2. Materials and methods

2.1. Network pharmacology

2.1.1. Screening active compounds and prediction of ADMET. By analyzing the physicochemical and structural characteristics of drug candidates, researchers have summarized the concept of drug-like properties, which has been widely used in the screening of lead compounds. Thus, as an established concept for drug design, ADMET can estimate which compounds have “drug-like” characteristics. We systematically and comprehensively investigated the chemical composition of CN publicly reported in CNKI, Wanfang, Web of Science database, and PubMed database,28 and ChemDraw29 is used to draw molecular formulas of compounds, entering the canonical (SMILES) information. Import it into the Discovery Studio software (Discovery Studio 2019; BIOVIA; San Diego, USA) and select “calculate molecular properties” in the “small molecules” module. In the “calculate molecular properties” module, click on “ADMET descriptors” to set the parameters, and the levels can be classified as 0, 1, 2, and 3, representing very good, good, poor, and very poor intestinal absorptivity and blood–brain barrier penetration, respectively, according to the human intestinal absorptivity model blood–brain barrier penetration model, relatively poor and very poor. The greater the Mahalanobis distance (MD) and the smaller the p-value of MD (MD p-value) in the hepatotoxicity and plasma protein binding rate of the drug, the less reliable the predicted results. According to the hepatotoxicity measure, 0 and 1 levels represent no hepatotoxicity and hepatotoxicity, respectively. Compounds with no hepatotoxicity and small MD values and large MD p-values are considered ideal.
2.1.2. Collection and filter of active compounds and NI-related targets. The targets relevant to each candidate compound were looked for from the PharmMapper database (https://www.lilab-ecust.cn/pharmmapper)30 and then converted to the corresponding gene names from the Uniprot database (https://www.uniprot.org/).31 Furthermore, the SMILES formula of the candidate components was used to seek potential targets on the SwissTargetPredictioninterface (https://www.swisstargetprediction.ch/).32 Finally, the constituent targets derived from the two databases were then combined to eliminate duplicate terms.
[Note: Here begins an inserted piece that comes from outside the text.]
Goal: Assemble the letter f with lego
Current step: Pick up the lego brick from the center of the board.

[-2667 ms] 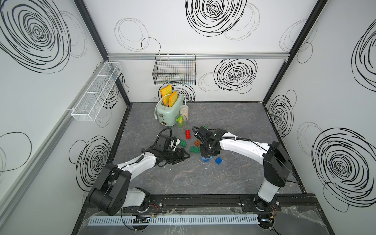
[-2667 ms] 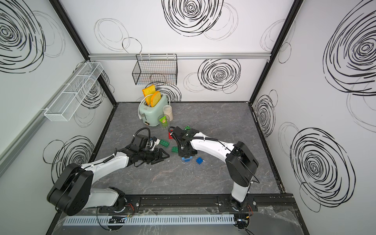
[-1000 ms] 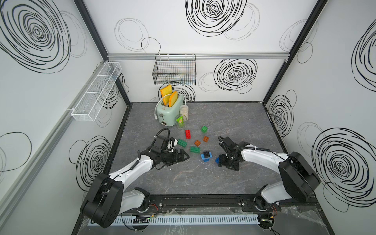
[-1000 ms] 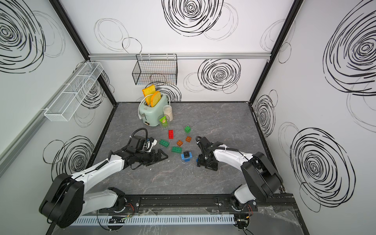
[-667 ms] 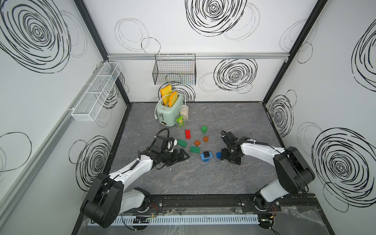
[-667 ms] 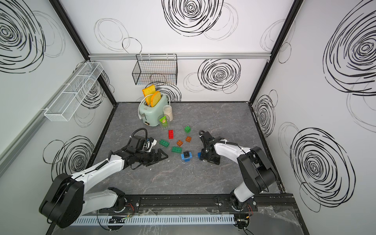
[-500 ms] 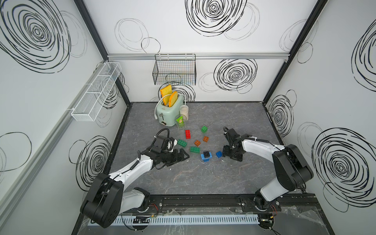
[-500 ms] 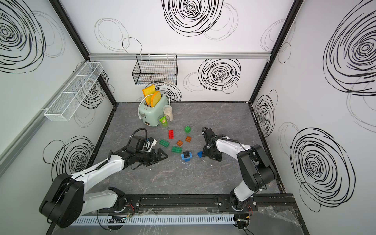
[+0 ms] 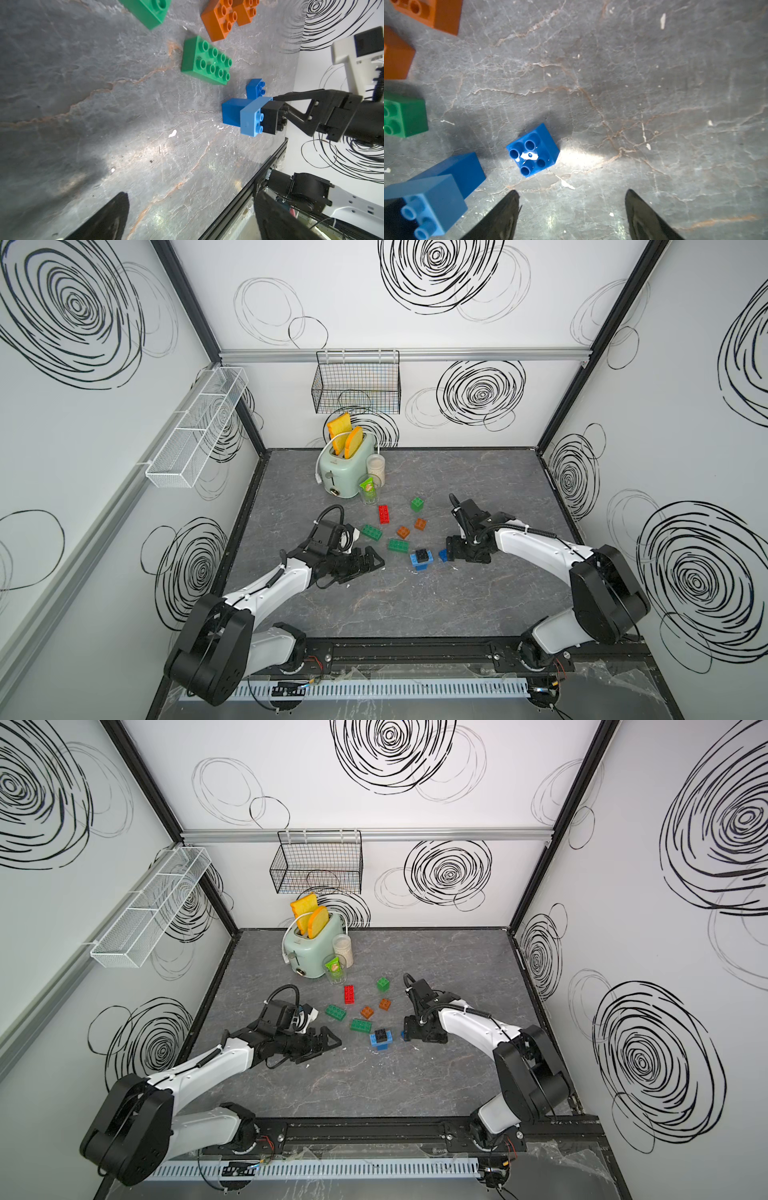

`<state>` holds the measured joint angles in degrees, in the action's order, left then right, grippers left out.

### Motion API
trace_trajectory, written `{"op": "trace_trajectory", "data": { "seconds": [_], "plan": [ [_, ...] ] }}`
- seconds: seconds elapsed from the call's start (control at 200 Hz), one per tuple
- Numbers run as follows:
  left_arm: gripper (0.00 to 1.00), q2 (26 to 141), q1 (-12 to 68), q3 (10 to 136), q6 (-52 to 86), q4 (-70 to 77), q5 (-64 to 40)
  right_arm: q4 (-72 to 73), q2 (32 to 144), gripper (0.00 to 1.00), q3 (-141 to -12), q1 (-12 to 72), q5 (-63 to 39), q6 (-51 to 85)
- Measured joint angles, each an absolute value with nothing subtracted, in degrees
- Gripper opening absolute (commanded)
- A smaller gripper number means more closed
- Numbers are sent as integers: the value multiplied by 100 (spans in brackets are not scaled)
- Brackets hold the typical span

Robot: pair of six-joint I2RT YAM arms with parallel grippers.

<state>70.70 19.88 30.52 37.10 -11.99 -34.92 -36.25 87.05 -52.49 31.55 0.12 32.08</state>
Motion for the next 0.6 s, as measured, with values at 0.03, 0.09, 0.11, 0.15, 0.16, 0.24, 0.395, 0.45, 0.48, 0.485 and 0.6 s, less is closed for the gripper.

Known disease targets were located and filtered by the keywords “neuroinflammation” by using GeneCardsdatabase (https://www.genecards.org/),33 OMIM database (https://omim.org/),34 and DrugBank database (https://www.drugbank.ca/).35 Afterward, all results were then consolidated and intersecting targets were excluded.

2.1.3. Obtain intersection target genes and draw a Venn-diagram. To obtain potential targets for CN treatment of NI, the targets of CN components collected in the previous study were incorporated with the NI-related targets to obtain the co-targets of both. The co-targets of both were then input to Draw Venn Diagram (https://bioinformatics.psb.ugent.be/webtools/Venn/) Center for analysis,36 and subsequently, their co-targets were used as the core targets for follow-up analysis.
2.1.4. Protein-protein-interaction (PPI) and hub target analysis. To recognize the core modulation targets, we input the common targets of CN anti-NI obtained earlier into the STRING database (https://string-db.org/)37 for PPI analysis. The condition was selected as “Homo sapiens”, and the default confidence level was greater than or equal to 0.4; other parameters remained unchanged. Afterward, Cytoscape 3.7.2 was used to visualize the interaction information in the network. The CytoNCA plugin of Cytoscape38,39 were selected for analyzing the topological properties of the data. Among these, betweenness centrality (BC), closeness centrality (CC), and degree centrality (DC) were selected to assess the significance of nodes in the network. The greater the value of these three, the more critical the target pointed is in the network. In the PPI network, BC, CC, and DC are selected as variables for the core targets, and the core target network correlation diagram is constructed on the result of the selection.
2.1.5. GO and KEGG pathway enrichment analysis. To further analyze the specific mechanism of action of CN in anti-NI, we entered the common targets of active ingredients and diseases into the DAVID database (https://david.ncifcrf.gov/summary.jsp) for biological procedure enrichment analysis and pathway enrichment analysis, selecting “Homo sapiens” and the significance condition P < 0.01. The results of the enrichment analysis were displayed visually based on R 4.0.2 and related R packages (cluster profile, ggplot2, enrichplot, preview, and BiocManager).
2.1.6. Network construction. Network building was done using the network visualization software Cytoscape 3.7.2, which can intuitively show the compound–target–pathway association between CN and NI, including 2 networks, respectively: (1) compound-predicted target for CN network; (2) effective compound–hub target–pathway network for CN anti-NI.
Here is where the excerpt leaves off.